PROBLEM TO WORK ON | Filter these entries, keeping only lines that hold the word "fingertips".

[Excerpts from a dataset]
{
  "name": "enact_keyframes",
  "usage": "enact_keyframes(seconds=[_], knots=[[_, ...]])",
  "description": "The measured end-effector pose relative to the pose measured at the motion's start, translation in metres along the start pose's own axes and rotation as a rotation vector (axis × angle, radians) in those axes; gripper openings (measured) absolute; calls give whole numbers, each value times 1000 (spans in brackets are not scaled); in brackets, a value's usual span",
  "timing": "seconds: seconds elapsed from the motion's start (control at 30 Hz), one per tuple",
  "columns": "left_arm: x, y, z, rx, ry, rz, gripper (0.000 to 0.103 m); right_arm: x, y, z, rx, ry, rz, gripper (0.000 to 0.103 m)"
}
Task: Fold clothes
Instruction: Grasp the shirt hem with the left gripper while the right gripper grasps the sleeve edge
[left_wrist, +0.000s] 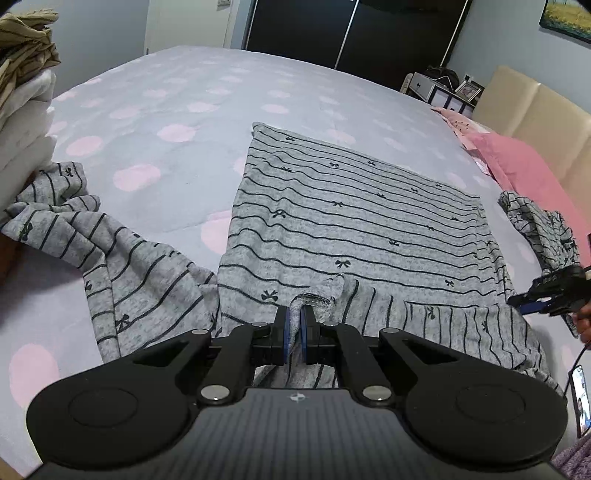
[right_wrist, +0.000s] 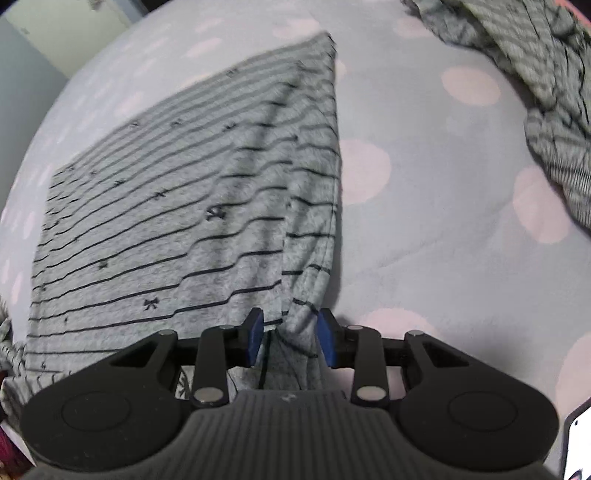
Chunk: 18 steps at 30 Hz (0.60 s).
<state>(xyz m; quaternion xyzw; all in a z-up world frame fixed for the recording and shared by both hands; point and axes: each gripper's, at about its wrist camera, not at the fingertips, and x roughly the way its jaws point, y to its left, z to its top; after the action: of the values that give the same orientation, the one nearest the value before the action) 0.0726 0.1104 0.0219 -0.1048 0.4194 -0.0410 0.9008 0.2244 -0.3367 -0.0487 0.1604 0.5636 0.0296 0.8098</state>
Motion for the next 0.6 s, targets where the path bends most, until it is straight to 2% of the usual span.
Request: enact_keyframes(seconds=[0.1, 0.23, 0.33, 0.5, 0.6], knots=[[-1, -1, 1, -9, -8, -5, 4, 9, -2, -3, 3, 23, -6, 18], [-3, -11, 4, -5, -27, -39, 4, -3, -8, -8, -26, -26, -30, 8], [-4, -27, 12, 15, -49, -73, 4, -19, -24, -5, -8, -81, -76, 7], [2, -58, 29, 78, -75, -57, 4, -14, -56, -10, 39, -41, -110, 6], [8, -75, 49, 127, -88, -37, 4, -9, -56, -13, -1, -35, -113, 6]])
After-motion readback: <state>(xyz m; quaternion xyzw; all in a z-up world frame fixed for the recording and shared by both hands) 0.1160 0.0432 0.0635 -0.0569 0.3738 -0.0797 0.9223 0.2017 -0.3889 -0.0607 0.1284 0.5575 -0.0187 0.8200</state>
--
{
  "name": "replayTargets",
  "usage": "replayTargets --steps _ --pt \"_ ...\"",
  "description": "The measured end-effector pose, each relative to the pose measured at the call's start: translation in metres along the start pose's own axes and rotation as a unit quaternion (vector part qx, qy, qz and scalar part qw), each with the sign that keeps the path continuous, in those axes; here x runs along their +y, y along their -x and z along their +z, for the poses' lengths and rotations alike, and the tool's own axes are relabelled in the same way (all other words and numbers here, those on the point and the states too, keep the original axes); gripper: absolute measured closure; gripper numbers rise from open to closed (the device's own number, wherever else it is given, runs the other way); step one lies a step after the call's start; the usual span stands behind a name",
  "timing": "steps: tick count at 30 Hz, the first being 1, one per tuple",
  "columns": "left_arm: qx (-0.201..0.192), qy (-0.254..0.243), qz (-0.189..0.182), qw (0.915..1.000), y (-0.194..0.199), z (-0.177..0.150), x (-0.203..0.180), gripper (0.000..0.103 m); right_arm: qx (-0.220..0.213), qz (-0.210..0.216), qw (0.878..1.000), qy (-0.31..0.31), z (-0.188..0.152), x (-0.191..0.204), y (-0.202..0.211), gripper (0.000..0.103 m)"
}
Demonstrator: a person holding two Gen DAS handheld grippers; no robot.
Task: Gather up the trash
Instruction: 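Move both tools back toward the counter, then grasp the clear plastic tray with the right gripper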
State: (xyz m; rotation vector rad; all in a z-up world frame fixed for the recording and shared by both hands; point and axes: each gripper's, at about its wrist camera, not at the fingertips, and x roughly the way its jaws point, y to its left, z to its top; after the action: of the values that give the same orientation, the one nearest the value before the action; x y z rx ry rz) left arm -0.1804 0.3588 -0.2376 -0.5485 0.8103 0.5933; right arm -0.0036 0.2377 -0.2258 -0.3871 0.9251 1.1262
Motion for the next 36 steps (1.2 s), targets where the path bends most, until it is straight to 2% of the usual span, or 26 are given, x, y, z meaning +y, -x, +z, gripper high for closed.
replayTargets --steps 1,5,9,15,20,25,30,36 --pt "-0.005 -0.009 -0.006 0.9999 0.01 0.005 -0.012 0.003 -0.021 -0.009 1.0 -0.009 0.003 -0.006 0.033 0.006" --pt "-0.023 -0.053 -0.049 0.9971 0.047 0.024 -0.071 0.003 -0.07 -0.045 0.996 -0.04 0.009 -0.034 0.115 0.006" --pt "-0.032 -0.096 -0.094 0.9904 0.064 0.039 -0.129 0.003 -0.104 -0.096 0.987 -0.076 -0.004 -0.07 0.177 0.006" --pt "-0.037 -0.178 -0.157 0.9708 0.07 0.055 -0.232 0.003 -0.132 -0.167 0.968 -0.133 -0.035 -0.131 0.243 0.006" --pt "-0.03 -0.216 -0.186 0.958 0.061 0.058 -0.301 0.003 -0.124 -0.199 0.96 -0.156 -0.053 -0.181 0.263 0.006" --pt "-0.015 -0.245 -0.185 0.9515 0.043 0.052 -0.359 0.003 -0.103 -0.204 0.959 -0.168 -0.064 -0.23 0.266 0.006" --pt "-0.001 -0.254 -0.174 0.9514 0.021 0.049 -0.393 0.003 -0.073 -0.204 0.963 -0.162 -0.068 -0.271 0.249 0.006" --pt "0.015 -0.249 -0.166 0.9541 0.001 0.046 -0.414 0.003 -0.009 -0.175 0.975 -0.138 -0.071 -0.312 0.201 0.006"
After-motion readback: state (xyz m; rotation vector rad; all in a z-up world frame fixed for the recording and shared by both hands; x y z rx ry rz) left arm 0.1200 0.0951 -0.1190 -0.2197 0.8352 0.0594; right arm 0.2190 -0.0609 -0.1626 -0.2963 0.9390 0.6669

ANSWER BOX |
<state>(xyz m; quaternion xyzw; all in a z-up world frame fixed for the recording and shared by both hands; point and axes: each gripper's, at about its wrist camera, not at the fingertips, and x roughly the way its jaws point, y to its left, z to its top; after the action: of the values that give the same orientation, the one nearest the value before the action) 0.0726 0.1104 0.0219 -0.1048 0.4194 -0.0410 0.9008 0.2244 -0.3367 -0.0487 0.1604 0.5636 0.0296 0.8098</state>
State: (xyz m; rotation vector rad; all in a z-up world frame fixed for the recording and shared by both hands; point and axes: each gripper's, at about its wrist camera, not at the fingertips, and x roughly the way its jaws point, y to its left, z to its top; after the action: of the values that give the same orientation, the one nearest the value before the action; x y z rx ry rz) left arm -0.1804 0.3588 -0.2376 -0.5485 0.8103 0.5933; right arm -0.0036 0.2377 -0.2258 -0.3871 0.9251 1.1262

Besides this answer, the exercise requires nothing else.